## Supplied data
+++
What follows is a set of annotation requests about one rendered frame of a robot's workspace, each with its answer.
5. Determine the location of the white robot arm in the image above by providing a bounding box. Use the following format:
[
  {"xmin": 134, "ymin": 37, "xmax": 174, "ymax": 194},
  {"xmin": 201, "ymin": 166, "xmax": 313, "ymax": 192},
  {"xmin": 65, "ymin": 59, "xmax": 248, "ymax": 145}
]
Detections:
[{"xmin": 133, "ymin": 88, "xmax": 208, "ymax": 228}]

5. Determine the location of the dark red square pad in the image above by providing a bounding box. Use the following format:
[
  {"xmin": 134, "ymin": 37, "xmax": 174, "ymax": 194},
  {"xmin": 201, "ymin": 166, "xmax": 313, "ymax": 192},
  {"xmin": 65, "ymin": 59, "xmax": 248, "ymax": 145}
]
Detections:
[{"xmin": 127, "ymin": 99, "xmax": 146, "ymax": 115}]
+++
## Description of the task
Could you reproduce all of the entries exactly as they appear?

## Exercise answer
What follows is a set of annotation requests about one rendered frame of a robot's workspace, each with its answer.
5. Determine the location of the white robot arm in the image above by providing a bounding box. Use the following format:
[
  {"xmin": 134, "ymin": 37, "xmax": 174, "ymax": 194},
  {"xmin": 201, "ymin": 166, "xmax": 313, "ymax": 192},
  {"xmin": 65, "ymin": 59, "xmax": 248, "ymax": 145}
]
Detections:
[{"xmin": 133, "ymin": 88, "xmax": 208, "ymax": 228}]

5. Determine the location of the dark red square pad in the image above by providing a bounding box. Use the following format:
[
  {"xmin": 134, "ymin": 37, "xmax": 174, "ymax": 194},
  {"xmin": 201, "ymin": 166, "xmax": 313, "ymax": 192},
  {"xmin": 65, "ymin": 59, "xmax": 248, "ymax": 145}
]
Detections:
[{"xmin": 127, "ymin": 99, "xmax": 146, "ymax": 115}]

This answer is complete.